Medical Center of Hematology, Xinqiao Hospital, State Key Laboratory of Trauma, Burns and Combined Injury, Army Medical University, Chongqing, China.
Haematology Centre, Department of Immunology and Inflammation, Imperial College London, London, UK.
Theranostics. 2023 Feb 13;13(4):1289-1301. doi: 10.7150/thno.80054. eCollection 2023.

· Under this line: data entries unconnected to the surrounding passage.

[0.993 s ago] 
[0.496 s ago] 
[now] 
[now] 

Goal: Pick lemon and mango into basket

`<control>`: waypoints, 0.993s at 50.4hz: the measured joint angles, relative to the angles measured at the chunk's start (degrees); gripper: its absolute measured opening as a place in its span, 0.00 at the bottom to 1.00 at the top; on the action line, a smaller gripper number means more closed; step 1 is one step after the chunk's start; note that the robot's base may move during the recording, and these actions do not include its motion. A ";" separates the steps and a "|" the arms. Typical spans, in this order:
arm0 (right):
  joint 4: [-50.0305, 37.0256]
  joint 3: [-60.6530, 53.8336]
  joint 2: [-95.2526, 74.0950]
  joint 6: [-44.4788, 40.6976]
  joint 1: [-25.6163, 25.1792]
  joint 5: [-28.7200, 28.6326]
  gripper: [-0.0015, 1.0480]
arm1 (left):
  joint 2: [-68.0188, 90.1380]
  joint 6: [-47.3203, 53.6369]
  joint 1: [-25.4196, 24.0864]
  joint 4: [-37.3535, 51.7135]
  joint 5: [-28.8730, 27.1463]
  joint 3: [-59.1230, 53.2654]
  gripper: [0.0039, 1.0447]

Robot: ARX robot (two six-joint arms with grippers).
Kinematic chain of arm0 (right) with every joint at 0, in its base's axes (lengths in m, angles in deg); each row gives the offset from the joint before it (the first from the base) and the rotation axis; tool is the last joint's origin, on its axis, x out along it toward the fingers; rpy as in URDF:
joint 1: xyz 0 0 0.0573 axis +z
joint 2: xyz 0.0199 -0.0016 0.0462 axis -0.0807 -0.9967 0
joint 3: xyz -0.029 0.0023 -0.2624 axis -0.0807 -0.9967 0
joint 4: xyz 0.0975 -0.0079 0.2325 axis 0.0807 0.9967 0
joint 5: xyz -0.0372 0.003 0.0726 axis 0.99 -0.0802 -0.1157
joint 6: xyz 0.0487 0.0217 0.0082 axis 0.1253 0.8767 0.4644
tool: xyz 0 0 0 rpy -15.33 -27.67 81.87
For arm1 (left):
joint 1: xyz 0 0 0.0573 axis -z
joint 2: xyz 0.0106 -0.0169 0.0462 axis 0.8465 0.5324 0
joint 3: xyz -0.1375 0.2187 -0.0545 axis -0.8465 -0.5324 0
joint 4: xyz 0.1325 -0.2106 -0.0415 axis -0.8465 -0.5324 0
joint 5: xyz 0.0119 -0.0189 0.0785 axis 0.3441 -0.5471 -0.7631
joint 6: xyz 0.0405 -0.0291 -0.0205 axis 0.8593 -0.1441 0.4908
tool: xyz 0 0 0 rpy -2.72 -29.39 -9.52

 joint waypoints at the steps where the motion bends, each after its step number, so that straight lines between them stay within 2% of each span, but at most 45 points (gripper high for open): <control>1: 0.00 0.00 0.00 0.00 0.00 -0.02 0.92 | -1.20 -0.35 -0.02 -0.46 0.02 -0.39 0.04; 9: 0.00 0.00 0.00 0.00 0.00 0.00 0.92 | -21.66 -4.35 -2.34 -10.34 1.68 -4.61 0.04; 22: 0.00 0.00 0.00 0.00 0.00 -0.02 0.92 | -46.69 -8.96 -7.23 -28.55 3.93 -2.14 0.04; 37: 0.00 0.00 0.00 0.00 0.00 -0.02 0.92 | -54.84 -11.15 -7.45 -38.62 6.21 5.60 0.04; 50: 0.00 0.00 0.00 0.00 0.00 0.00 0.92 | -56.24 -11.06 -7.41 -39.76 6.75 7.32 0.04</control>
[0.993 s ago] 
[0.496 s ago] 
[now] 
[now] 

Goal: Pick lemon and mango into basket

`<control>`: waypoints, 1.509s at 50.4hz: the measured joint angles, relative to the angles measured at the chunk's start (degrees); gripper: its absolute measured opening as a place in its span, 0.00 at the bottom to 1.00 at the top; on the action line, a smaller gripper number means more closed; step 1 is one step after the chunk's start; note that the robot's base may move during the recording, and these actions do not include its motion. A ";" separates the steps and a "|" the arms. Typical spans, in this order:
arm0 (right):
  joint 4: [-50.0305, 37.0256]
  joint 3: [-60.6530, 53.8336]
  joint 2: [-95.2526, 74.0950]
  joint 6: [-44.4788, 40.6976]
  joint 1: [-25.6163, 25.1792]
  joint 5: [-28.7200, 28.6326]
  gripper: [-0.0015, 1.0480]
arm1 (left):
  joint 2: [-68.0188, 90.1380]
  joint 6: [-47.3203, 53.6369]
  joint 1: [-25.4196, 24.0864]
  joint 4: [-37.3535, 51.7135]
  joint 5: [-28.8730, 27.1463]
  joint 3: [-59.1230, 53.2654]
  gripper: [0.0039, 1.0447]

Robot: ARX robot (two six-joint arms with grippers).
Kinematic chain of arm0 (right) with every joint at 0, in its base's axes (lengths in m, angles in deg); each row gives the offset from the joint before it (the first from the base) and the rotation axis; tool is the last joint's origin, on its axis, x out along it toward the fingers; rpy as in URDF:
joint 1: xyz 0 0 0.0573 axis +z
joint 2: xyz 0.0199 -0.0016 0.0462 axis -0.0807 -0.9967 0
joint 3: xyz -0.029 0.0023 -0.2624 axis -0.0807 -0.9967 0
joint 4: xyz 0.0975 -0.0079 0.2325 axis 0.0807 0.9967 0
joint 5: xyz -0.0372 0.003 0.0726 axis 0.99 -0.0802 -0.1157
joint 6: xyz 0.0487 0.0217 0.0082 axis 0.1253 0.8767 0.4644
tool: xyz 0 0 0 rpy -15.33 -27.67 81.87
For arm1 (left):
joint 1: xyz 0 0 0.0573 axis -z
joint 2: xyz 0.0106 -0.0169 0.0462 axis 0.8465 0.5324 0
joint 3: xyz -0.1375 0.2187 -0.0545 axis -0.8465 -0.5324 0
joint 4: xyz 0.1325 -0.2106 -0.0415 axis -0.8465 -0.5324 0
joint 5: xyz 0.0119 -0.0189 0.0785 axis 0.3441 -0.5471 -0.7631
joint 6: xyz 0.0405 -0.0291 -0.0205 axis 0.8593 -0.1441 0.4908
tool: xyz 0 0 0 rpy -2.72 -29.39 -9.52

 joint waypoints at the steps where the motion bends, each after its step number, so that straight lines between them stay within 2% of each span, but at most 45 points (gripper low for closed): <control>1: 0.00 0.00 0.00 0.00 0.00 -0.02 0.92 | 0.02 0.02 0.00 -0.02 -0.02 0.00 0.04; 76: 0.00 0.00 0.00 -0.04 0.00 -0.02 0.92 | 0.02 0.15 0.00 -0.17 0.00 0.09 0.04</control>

Acute myeloid leukaemia (AML) is the most common acute leukaemia in adults; AML is highly heterogeneous and involves abnormalities at multiple omics levels. Small non-coding RNAs (sncRNAs) present in body fluids are important regulatory molecules and considered promising non-invasive clinical diagnostic biomarkers for disease. However, the signature of sncRNA profile alteration in AML patient serum and bone marrow supernatant is still under exploration. We examined data for blood and bone marrow samples from 80 consecutive, newly-diagnosed patients with AML and 12 healthy controls for high throughput small RNA-sequencing. Differentially expressed sncRNAs were analysed to reveal distinct patterns between AML patients and controls. Machine learning methods were used to evaluate the efficiency of specific sncRNAs in discriminating individuals with AML from controls. The altered expression level of individual sncRNAs was evaluated by RT-PCR, Q-PCR, and northern blot. Correlation analysis was employed to assess sncRNA patterns between serum and bone marrow supernatant. We identified over 20 types of sncRNA categories beyond miRNAs in both serum and bone marrow supernatant, with highly coordinated expression patterns between them. Non-classical sncRNAs, including rsRNA (62.86%), ysRNA (14.97%), and tsRNA (4.22%), dominated among serum sncRNAs and showed sensitive alteration patterns in AML patients. According to machine learning-based algorithms, the tsRNA-based signature robustly discriminated subjects with AML from controls and was more reliable than that comprising miRNAs. Our data also showed that serum tsRNAs to be closely associated with AML prognosis, suggesting the potential application of serum tsRNAs as biomarkers to assist in AML diagnosis. We comprehensively characterized the expression pattern of circulating sncRNAs in blood and bone marrow and their alteration signature between healthy controls and AML patients. This study enriches research of sncRNAs in the regulation of AML, and provides insights into the role of sncRNAs in AML.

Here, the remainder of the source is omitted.